3. Discretization: Time-stepping and Spatial Schemes

• Time discretization:

  • Rothe's method (Bockstal et al., 2023) uses backward Euler for time derivatives and discrete convolution quadrature (CQ) for Caputo damping. It yields time-discrete variational problems with explicit formulas for the discrete variable-order Caputo convolution, assembling weights $b^i_q$ for efficient recursion and stability.
  • High-order schemes (Zheng et al., 5 Jun 2024) employ BDF2 or second-order product-integration rules for variable-exponent equations, ensuring accuracy up to $\mathcal{O}(\tau^{\alpha_0})$ and $\mathcal{O}(\tau^2)$ in time under appropriate regularity.
  • Finite element Ritz–Volterra projection (Jia et al., 8 Nov 2025) discretizes both space and the Volterra time-convolution, producing schemes with explicit Toeplitz block structure, exploited for fast algorithms.
• Spatial discretization:
  • Galerkin spectral methods (Bockstal et al., 2023) utilize Legendre polynomials for $H^1_0$ projection, attaining spectral accuracy in space for smooth solutions. The discrete system at each time step is small, leading to efficient high-fidelity computation.
  • Multi-domain spectral collocation (Zhao et al., 2018) constructs penalized global differentiation matrices via Jacobi polynomial expansions, supporting $hp$-refinement and sharp layers for variable-order Riemann–Liouville operators.
  • Fourier pseudospectral algorithms (Zhang et al., 2023) represent the spatial variable-order fractional Laplacian via Taylor expansions of the Fourier multiplier, enabling spectral accuracy in space and fast matrix-free evaluation by $M\ll N$ inverse FFTs per time step.
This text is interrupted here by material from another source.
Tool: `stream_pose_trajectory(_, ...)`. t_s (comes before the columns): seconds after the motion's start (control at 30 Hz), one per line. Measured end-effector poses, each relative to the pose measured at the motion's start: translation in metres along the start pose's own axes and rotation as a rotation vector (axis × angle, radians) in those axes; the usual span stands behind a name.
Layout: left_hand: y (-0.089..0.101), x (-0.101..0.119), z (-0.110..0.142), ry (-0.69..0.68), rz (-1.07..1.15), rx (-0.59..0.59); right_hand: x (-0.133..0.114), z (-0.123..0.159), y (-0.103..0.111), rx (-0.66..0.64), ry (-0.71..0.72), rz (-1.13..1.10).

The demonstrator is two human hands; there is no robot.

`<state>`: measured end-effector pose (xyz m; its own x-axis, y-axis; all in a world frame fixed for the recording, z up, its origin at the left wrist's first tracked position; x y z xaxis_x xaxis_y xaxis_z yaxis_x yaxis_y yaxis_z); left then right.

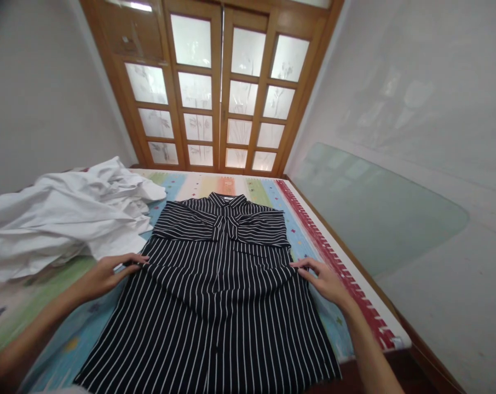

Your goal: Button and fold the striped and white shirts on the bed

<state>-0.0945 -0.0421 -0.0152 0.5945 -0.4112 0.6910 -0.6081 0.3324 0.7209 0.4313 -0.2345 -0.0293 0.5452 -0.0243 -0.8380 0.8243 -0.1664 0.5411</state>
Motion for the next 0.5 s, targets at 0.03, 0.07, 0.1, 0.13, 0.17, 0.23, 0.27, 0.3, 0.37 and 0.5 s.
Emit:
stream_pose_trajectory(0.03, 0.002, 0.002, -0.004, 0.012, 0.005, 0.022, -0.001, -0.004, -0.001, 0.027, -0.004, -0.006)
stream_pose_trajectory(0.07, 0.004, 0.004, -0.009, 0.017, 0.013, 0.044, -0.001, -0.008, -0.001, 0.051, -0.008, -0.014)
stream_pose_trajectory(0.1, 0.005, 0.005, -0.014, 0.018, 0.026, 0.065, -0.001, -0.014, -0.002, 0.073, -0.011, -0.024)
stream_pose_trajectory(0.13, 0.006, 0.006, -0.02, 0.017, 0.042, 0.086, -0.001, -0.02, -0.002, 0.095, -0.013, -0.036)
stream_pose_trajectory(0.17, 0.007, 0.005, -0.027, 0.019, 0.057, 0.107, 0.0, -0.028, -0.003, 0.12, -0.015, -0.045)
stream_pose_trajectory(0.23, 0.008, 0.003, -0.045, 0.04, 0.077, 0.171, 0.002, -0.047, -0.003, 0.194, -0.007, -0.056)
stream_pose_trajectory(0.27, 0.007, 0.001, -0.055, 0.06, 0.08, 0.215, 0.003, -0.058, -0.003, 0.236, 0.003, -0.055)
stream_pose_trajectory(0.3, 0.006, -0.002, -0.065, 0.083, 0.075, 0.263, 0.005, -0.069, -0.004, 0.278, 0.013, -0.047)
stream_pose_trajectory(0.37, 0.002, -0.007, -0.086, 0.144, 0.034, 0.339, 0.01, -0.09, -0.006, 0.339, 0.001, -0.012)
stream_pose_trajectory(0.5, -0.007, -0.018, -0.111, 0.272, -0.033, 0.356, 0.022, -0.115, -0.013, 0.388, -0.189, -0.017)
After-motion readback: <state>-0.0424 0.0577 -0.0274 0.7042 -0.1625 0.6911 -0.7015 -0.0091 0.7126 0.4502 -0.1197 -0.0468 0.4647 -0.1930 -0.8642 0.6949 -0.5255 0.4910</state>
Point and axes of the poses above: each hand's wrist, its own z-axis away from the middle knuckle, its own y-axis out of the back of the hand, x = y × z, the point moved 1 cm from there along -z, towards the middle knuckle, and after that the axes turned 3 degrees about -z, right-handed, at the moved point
4. Fast Algorithms and Computational Considerations

• Toeplitz structure and divide-and-conquer solvers:
  • Discretizations with convolution terms in time give block-Toeplitz systems (Jia et al., 8 Nov 2025), with memory requirements scaling with $O(MN^2)$, where $M$ is the spatial DOF and $N$ is the number of time steps.
  • A fast divide-and-conquer algorithm reduces solver complexity to $O(MN\log^2 N)$ by recursively partitioning the time domain, utilizing FFTs for block matrix multiplication in the convolution summation (see Section 8 in (Jia et al., 8 Nov 2025)).
• Accelerated matrix-free spatial operators:
  • For spatially variable fractional orders, constructing and storing the full operator matrix is computationally prohibitive ($O(J^2)$ storage for $J$ points).
  • The matrix-free approach (Zhang et al., 2023) applies local Taylor expansions in the order $s(x)$, requiring only $O(MN\log N)$ time and $O(MN)$ storage.
  • Parallelization is supported via distribution of FFTs over expansion terms.
• Penalty stabilization:
  • In multi-domain spectral collocation (Zhao et al., 2018), penalty parameters enforce flux continuity at element interfaces, regularizing the eigenvalues of the differentiation matrix and improving stability in time-dependent problems.
  • Eigenvalue monitoring and condition number control are crucial for setting penalty levels to maintain robustness without ill-conditioning.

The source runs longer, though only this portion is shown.